* WHAT IS BEING ASKED *
Write the data out in full and word for word. Do not include images.

= Beginning of Section =

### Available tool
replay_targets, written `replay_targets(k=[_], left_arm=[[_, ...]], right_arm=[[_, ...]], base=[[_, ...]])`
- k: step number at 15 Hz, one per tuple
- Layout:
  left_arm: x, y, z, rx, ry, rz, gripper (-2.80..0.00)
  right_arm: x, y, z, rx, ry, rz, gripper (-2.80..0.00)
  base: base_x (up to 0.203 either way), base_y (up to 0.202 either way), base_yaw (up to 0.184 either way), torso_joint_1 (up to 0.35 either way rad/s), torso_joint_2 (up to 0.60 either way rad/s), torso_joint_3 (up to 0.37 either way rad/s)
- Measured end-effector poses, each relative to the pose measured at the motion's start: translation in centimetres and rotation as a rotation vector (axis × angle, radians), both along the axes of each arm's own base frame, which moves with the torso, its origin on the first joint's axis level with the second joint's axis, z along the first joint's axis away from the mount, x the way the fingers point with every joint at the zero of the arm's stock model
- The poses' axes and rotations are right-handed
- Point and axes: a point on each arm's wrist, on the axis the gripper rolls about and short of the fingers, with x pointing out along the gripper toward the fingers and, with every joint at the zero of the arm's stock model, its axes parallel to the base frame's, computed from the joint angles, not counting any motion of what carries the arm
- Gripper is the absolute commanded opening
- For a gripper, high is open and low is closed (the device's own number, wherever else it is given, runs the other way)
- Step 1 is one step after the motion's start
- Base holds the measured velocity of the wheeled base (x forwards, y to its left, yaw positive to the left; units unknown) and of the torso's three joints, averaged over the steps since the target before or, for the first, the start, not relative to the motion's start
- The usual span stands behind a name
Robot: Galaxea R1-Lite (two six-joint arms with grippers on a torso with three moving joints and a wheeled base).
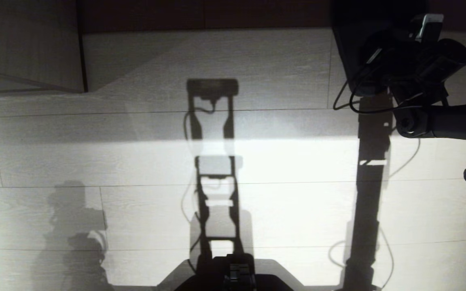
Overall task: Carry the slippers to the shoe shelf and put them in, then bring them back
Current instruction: Pick up the slippers on the floor
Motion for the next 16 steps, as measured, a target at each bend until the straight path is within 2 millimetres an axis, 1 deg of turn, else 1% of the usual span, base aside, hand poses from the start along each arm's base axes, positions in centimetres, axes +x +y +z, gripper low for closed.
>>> replay_targets(k=[12, 14, 16], left_arm=[[0.0, 0.0, 0.0, 0.0, 0.0, -0.001, -2.8], [0.0, 0.0, 0.0, 0.0, 0.0, -0.001, -2.8], [0.0, 0.0, 0.0, 0.0, 0.0, -0.001, -2.8]], right_arm=[[-0.2, 0.0, 0.3, 0.008, -0.007, -0.007, -2.8], [-0.7, -0.1, 0.9, 0.02, -0.012, -0.02, -2.8], [-1.6, -0.4, 2.0, 0.033, -0.029, -0.038, -2.8]], base=[[0.0, 0.0, 0.0, 0.0, 0.0, 0.0], [0.0, 0.0, 0.0, 0.0, 0.0, 0.0], [0.0, 0.0, 0.0, 0.0, 0.0, 0.0]])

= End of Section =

* ANSWER AREA *
### Available tool
replay_targets, written `replay_targets(k=[_], left_arm=[[_, ...]], right_arm=[[_, ...]], base=[[_, ...]])`
- k: step number at 15 Hz, one per tuple
- Layout:
  left_arm: x, y, z, rx, ry, rz, gripper (-2.80..0.00)
  right_arm: x, y, z, rx, ry, rz, gripper (-2.80..0.00)
  base: base_x (up to 0.203 either way), base_y (up to 0.202 either way), base_yaw (up to 0.184 either way), torso_joint_1 (up to 0.35 either way rad/s), torso_joint_2 (up to 0.60 either way rad/s), torso_joint_3 (up to 0.37 either way rad/s)
- Measured end-effector poses, each relative to the pose measured at the motion's start: translation in centimetres and rotation as a rotation vector (axis × angle, radians), both along the axes of each arm's own base frame, which moves with the torso, its origin on the first joint's axis level with the second joint's axis, z along the first joint's axis away from the mount, x the way the fingers point with every joint at the zero of the arm's stock model
- The poses' axes and rotations are right-handed
- Point and axes: a point on each arm's wrist, on the axis the gripper rolls about and short of the fingers, with x pointing out along the gripper toward the fingers and, with every joint at the zero of the arm's stock model, its axes parallel to the base frame's, computed from the joint angles, not counting any motion of what carries the arm
- Gripper is the absolute commanded opening
- For a gripper, high is open and low is closed (the device's own number, wherever else it is given, runs the other way)
- Step 1 is one step after the motion's start
- Base holds the measured velocity of the wheeled base (x forwards, y to its left, yaw positive to the left; units unknown) and of the torso's three joints, averaged over the steps since the target before or, for the first, the start, not relative to the motion's start
- The usual span stands behind a name
Robot: Galaxea R1-Lite (two six-joint arms with grippers on a torso with three moving joints and a wheeled base).
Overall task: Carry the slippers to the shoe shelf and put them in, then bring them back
Current instruction: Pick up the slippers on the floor
Motion for the next 16 steps, as measured, a target at each bend until the straight path is within 2 millimetres an axis, 1 deg of turn, else 1% of the usual span, base aside, hand poses from the start along each arm's base axes, positions in centimetres, axes +x +y +z, gripper low for closed.
>>> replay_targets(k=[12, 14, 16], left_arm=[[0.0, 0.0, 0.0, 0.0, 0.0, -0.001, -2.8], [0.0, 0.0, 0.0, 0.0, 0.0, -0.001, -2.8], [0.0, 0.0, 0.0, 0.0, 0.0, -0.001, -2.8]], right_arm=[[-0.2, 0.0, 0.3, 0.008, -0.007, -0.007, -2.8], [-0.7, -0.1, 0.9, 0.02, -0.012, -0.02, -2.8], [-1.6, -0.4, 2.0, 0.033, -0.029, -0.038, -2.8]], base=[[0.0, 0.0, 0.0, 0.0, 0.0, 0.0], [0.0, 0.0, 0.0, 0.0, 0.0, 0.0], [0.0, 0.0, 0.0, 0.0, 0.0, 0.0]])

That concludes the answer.